Supplied entries
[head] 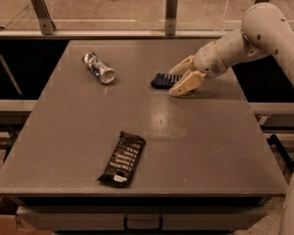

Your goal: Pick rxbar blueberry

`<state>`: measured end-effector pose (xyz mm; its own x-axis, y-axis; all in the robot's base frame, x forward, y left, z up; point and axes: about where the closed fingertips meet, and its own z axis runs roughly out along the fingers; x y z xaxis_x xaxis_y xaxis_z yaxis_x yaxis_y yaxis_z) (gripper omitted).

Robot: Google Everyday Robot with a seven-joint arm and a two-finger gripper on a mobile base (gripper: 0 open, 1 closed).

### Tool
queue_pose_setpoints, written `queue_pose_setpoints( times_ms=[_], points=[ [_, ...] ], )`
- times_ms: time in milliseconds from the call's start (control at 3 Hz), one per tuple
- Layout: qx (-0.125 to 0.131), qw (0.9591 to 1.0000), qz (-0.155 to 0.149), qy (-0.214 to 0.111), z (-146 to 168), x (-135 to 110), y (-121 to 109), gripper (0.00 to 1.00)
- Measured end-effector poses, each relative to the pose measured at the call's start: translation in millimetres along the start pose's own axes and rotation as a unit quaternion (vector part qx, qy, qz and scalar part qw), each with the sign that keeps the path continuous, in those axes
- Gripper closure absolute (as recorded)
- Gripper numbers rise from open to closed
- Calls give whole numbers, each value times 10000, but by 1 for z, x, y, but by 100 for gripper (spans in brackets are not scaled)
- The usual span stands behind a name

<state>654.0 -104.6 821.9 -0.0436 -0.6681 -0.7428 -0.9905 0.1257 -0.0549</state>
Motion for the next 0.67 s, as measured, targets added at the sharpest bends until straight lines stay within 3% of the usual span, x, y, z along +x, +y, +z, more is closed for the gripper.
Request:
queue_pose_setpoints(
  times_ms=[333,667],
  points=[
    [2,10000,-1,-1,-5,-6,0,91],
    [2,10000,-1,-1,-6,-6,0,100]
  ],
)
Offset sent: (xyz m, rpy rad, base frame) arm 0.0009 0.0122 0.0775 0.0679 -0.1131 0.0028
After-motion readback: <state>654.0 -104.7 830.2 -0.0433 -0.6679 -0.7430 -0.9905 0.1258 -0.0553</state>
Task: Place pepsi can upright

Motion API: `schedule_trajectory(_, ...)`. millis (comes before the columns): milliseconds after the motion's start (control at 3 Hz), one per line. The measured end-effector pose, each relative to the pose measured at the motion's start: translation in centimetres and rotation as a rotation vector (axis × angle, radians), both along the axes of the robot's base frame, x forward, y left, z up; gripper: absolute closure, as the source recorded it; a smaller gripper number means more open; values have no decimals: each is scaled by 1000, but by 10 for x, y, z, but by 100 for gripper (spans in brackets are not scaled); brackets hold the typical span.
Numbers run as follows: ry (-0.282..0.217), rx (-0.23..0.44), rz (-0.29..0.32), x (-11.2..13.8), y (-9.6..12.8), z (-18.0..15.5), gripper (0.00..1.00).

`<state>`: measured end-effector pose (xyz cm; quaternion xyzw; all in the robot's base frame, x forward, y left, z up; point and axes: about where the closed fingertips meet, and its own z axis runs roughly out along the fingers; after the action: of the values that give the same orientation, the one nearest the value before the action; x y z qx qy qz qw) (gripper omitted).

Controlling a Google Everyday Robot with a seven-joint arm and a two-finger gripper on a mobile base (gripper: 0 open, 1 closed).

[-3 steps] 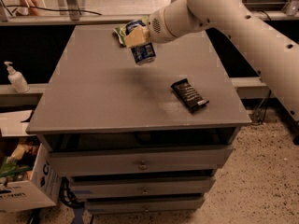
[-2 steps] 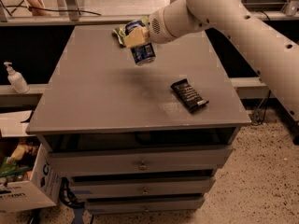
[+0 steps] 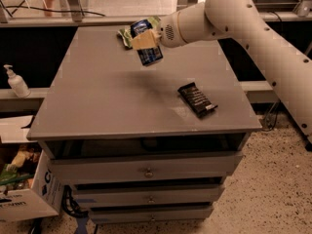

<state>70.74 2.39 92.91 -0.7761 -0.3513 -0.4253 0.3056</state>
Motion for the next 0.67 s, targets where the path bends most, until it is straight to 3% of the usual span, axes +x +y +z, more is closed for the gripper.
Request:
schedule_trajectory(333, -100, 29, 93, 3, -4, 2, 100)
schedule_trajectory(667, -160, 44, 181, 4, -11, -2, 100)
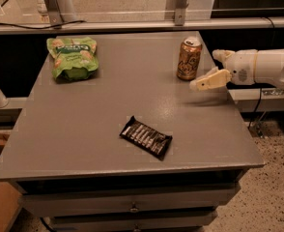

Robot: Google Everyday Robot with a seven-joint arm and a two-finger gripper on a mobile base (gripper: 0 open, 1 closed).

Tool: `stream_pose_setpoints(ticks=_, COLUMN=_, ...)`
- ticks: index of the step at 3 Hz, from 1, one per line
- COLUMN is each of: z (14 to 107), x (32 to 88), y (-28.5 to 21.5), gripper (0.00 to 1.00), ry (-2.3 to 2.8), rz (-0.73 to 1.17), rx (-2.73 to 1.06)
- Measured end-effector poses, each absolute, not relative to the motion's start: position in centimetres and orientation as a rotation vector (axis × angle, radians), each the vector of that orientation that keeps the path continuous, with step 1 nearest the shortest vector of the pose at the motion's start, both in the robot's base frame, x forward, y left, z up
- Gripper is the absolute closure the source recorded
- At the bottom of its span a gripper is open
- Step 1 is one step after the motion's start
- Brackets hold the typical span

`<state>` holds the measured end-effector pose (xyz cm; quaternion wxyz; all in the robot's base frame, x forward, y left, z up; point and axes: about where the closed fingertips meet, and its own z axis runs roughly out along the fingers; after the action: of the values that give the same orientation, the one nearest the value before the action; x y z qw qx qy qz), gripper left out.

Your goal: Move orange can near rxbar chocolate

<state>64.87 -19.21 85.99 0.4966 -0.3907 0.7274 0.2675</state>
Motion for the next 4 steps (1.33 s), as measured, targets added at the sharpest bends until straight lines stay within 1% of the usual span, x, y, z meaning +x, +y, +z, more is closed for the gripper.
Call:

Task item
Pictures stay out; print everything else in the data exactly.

Answer for this exercise
[head] 

Your goal: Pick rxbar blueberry

`<state>`: measured end-effector pose (xyz mm; its own x-axis, y-axis; all in the robot's base frame, x forward, y left, z up; point and axes: about where the closed fingertips meet, and its own z axis runs roughly out along the fingers; x y z xaxis_x xaxis_y xaxis_z yaxis_x yaxis_y yaxis_z) (gripper omitted).

Robot: Google Everyday Robot with a seven-joint arm and a two-finger gripper on a mobile base (gripper: 0 open, 1 closed).

### Tool
queue_pose_setpoints, written `queue_pose_setpoints( times_ms=[_], points=[ [_, ...] ], )`
- times_ms: time in milliseconds from the call's start (control at 3 Hz), one per tuple
- Layout: qx (-0.125 to 0.131), qw (0.9591 to 1.0000), qz (-0.155 to 0.149), qy (-0.214 to 0.111), z (-146 to 168), x (-135 to 110), y (-121 to 109), gripper (0.00 to 1.00)
- Measured end-effector poses, each relative to the pose measured at the call's start: translation in millimetres along the start pose's own axes and rotation as a unit quaternion (vector part qx, qy, qz and scalar part qw), each with the sign that keeps the path continuous, in those axes
- Gripper closure absolute (as recorded)
- Gripper numbers rise from open to closed
- Calls give whole numbers, each value times 10000, but by 1 for z, x, y, but by 100 for gripper (spans in brackets are not scaled)
- The usual span stands behind a name

<state>654.0 -104.6 821.9 -0.0436 -0.6681 -0.7428 -0.9905 0.1257 -0.0549</state>
Motion for the next 0.67 s, as measured, targets added at the sharpest bends until straight lines stay within 3% of the usual span, x, y, z along +x, +y, +z, more is closed for the gripper.
Request:
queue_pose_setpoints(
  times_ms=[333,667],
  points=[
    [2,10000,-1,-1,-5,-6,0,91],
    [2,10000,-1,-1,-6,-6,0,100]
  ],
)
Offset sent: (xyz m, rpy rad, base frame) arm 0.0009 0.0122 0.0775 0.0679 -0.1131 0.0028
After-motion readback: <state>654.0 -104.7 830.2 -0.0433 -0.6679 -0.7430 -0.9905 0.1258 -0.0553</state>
Task: Place pepsi can upright

Motion API: `schedule_trajectory(_, ...)`. millis (comes before the columns): milliseconds after the motion's start (control at 3 Hz), one per line. The measured end-effector pose, each relative to the pose measured at the motion's start: translation in centimetres and rotation as a rotation vector (axis × angle, radians), both along the axes of the robot's base frame, x forward, y left, z up; gripper: absolute closure, as the source recorded it; a smaller gripper number means more open; values have no decimals: each is scaled by 1000, but by 10 for x, y, z, but by 100 for gripper (spans in brackets are not scaled); brackets hold the typical span.
Numbers run as follows: ry (-0.282..0.217), rx (-0.23..0.44), rz (-0.29..0.32), x (-11.2..13.8), y (-9.6..12.8), z (-18.0..15.5), gripper (0.00..1.00).

`<state>`: measured end-effector pose (xyz cm; quaternion xyzw; all in the robot's base frame, x forward, y left, z up; point and axes: about where the closed fingertips meet, and its own z axis runs roughly out along the fingers; after the action: of the values that give the same orientation, the one nearest the value before the action; x y z qx qy qz qw) (gripper omitted).

Controlling a Google Everyday Robot with a seven-joint arm and a two-finger gripper on a mobile base (gripper: 0 open, 1 closed).

[-3 steps] 
[-2 steps] 
[+0 steps] 

<state>70.74 2.39 92.91 -0.7761 -0.3513 -0.4253 0.3056</state>
Motion for the next 0.67 s, targets where the path bends most, until it is straight to 3% of the usual span, axes +x +y +z, more is closed for the gripper.
Request:
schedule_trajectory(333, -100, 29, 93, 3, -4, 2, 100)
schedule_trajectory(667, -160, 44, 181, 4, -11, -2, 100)

Robot: Google Everyday Robot with a seven-joint arm and a two-finger gripper on a mobile base (gripper: 0 open, 1 closed).

Tool: `stream_pose_setpoints(ticks=_, COLUMN=_, ...)`
- ticks: index of the step at 3 Hz, from 1, one per line
- COLUMN is each of: z (14 to 107), x (32 to 88), y (-28.5 to 21.5), gripper (0.00 to 1.00), ry (-2.3 to 2.8), rz (-0.73 to 1.17), rx (-2.73 to 1.06)
- Measured end-effector poses, each absolute, not relative to the motion's start: position in centimetres and orientation as a rotation vector (axis × angle, radians), each the vector of that orientation that keeps the path continuous, with step 1 nearest the shortest vector of the pose at the motion's start, both in the robot's base frame, x forward, y left, z up
- Gripper is the absolute closure the source recorded
- At the bottom of its span a gripper is open
- Step 1 is one step after the motion's start
- Brackets hold the typical span

`<state>` holds the measured end-effector pose (xyz cm; quaternion wxyz; all in the robot's base frame, x forward, y left, z up; point and axes: about where the closed fingertips meet, and its own z axis runs roughly out along the fingers; after the action: of the values that give the same orientation, the one nearest the value before the action; x y z qw qx qy qz), gripper left out.

Your goal: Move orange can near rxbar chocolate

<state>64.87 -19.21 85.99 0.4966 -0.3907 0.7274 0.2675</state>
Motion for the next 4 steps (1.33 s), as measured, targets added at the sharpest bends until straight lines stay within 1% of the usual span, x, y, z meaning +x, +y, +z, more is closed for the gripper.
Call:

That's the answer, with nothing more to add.